Als Partei des Vollstreckungserfahrens kommt neben dem Verpflichteten nur allenfalls der betreibende Gläubiger im Sinne des § 1a Abs. 2 VVG in Betracht.

Ein Antrag des Bundesdenkmalamtes als „betreibender Gläubiger“ im Sinne des § 1a Abs. 2 VVG wurde bislang nicht gestellt. Da so ein Antrag nicht vorliegt, ist im gegenständlichen Verfahren nicht zu prüfen, ob ein solcher überhaupt zulässig ist.

Für das Beschwerdeverfahren bedeutet der Umstand, dass vom Bundesdenkmalamt bislang kein Antrag als betreibender Gläubiger nach § 1a Abs. 2 VVG gestellt wurde, dass auch keine diesbezügliche Entscheidungsfrist in Gang gesetzt wurde, die abgelaufen sein könnte. Die Säumnisbeschwerde ist daher verfrüht. Erweist sich eine Säumnisbeschwerde mangels Ablaufs der sechsmonatigen Frist des § 8 VwGVG (bzw. einer in einem Materiengesetz davon abweichend vorgesehenen Frist) als verfrüht, ist sie mangels Berechtigung zu ihrer Erhebung zurückzuweisen (VwGH Ra 2023/19/0182).

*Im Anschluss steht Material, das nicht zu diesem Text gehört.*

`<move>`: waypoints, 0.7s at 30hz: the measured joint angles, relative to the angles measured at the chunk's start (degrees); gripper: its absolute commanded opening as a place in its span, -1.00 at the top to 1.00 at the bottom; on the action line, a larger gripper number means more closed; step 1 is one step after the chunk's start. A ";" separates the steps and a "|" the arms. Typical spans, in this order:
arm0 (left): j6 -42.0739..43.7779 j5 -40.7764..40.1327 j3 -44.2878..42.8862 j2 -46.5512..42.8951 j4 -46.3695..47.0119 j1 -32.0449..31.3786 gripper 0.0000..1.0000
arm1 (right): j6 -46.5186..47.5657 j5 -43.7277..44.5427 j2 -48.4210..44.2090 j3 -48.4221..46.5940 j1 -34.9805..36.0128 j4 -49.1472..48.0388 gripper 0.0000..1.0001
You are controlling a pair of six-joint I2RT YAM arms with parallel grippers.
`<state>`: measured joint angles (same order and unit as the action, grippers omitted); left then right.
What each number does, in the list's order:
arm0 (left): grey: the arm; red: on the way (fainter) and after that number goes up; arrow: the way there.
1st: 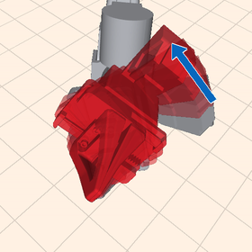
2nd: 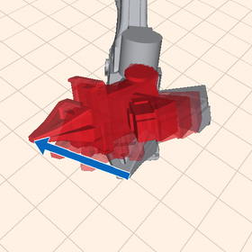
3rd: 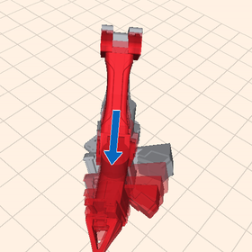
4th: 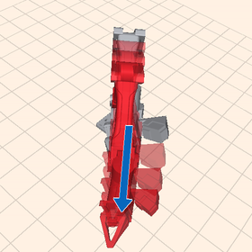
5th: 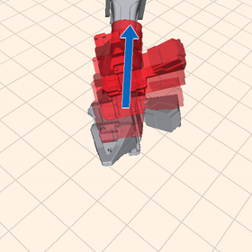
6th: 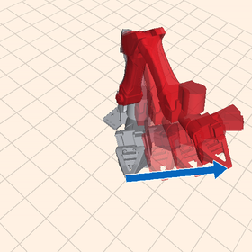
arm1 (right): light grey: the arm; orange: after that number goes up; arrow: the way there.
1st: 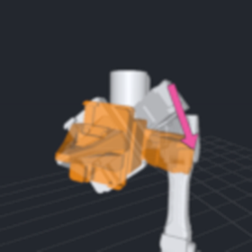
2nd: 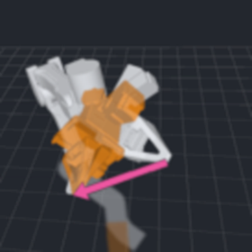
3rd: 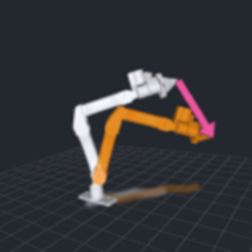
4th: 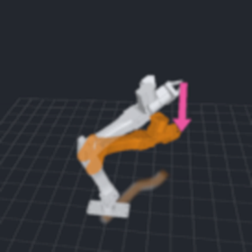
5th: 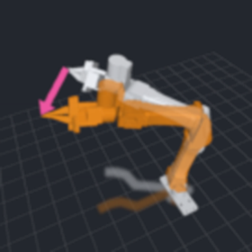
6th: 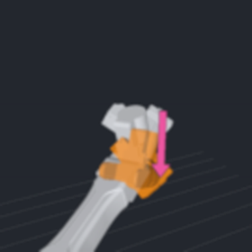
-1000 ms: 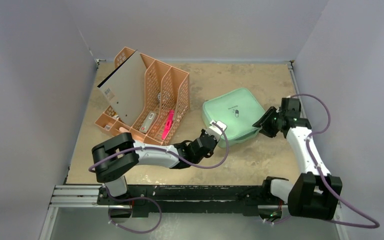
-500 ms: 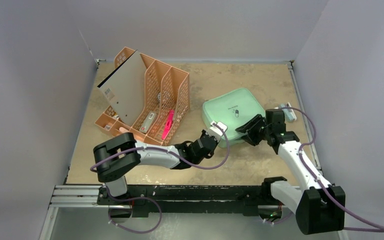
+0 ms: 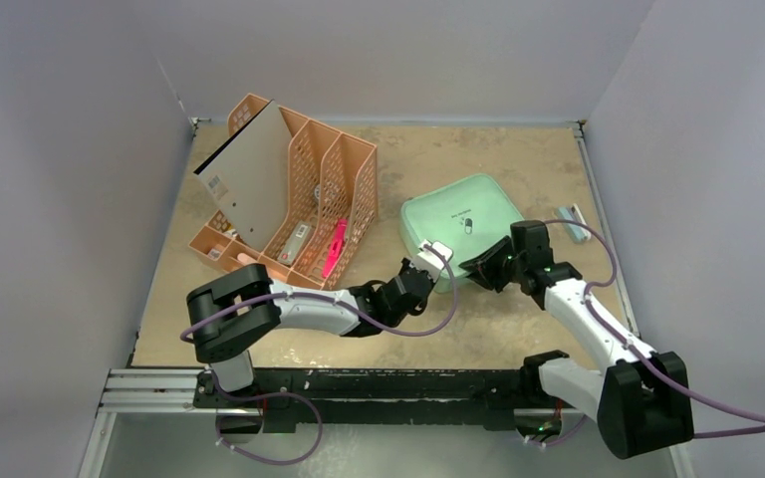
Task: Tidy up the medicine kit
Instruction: Zip the medicine box at the center of the board.
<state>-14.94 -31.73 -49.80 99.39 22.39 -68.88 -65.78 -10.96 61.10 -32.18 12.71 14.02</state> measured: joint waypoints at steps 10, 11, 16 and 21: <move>-0.70 1.29 -0.61 -1.03 -3.54 0.70 1.00 | 7.23 1.03 -1.36 -1.09 -0.39 4.04 1.00; -0.79 1.66 -0.48 -1.46 -3.89 0.87 1.00 | 8.50 0.98 -1.38 -1.42 -0.66 4.81 1.00; -1.60 3.06 0.66 -3.30 -4.57 2.36 1.00 | 13.66 -0.70 -3.52 -1.33 -4.13 7.85 1.00; -1.99 2.99 0.76 -3.43 -5.29 4.00 1.00 | 18.71 -3.80 -4.94 -0.94 -9.35 11.17 1.00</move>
<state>-16.93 -28.73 -49.04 95.96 17.10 -64.88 -47.07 -14.76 56.16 -33.12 3.36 25.19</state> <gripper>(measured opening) 0.003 0.061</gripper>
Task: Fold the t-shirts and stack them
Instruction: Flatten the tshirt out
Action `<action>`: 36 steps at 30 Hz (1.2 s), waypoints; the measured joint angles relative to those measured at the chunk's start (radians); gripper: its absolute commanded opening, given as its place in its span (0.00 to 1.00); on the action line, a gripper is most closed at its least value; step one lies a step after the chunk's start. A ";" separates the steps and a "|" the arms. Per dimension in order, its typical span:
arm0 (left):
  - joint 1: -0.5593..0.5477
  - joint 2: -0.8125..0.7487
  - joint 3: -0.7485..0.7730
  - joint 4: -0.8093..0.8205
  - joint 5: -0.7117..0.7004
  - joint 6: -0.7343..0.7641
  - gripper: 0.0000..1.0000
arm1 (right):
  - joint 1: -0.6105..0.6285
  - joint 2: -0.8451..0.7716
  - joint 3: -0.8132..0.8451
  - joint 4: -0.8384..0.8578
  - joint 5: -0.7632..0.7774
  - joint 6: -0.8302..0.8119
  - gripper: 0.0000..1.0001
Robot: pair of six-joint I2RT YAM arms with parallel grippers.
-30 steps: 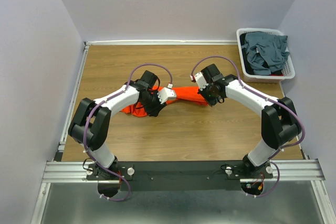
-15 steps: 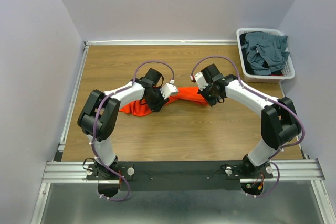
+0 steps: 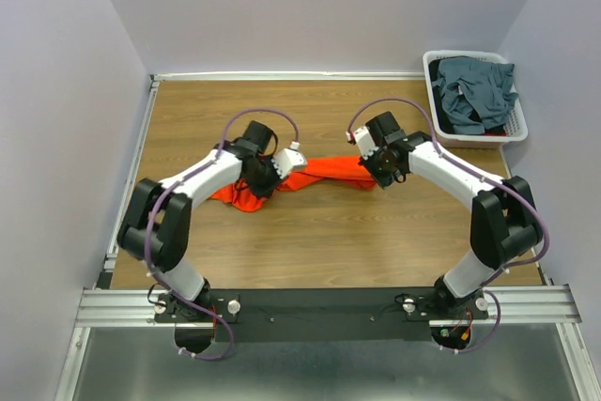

2.4. Zur Nichtdurchführung einer öffentlichen mündlichen Verhandlung:

Gemäß § 24 Abs. 2 Z 2 VwGVG kann die Verhandlung entfallen, wenn – wie im gegenständlichen Fall – die Säumnisbeschwerde zurückzuweisen ist. Eine mündliche Verhandlung wurde auch nicht beantragt.

3. Zur Unzulässigkeit der ordentlichen Revision:

Die ordentliche Revision ist nicht zulässig, da im gegenständlichen Verfahren keine Rechtsfrage zu lösen war, der im Sinne des Art. 133 Abs. 4 B-VG grundsätzliche Bedeutung zukommt, insbesondere weil die Entscheidung nicht von der Rechtsprechung des Verwaltungsgerichtshofes abweicht, eine solche Rechtsprechung fehlt oder die zu lösende Rechtsfrage in der bisherigen Rechtsprechung des Verwaltungsgerichtshofes nicht einheitlich beantwortet wird. Dazu wird auf die obigen Ausführungen verwiesen.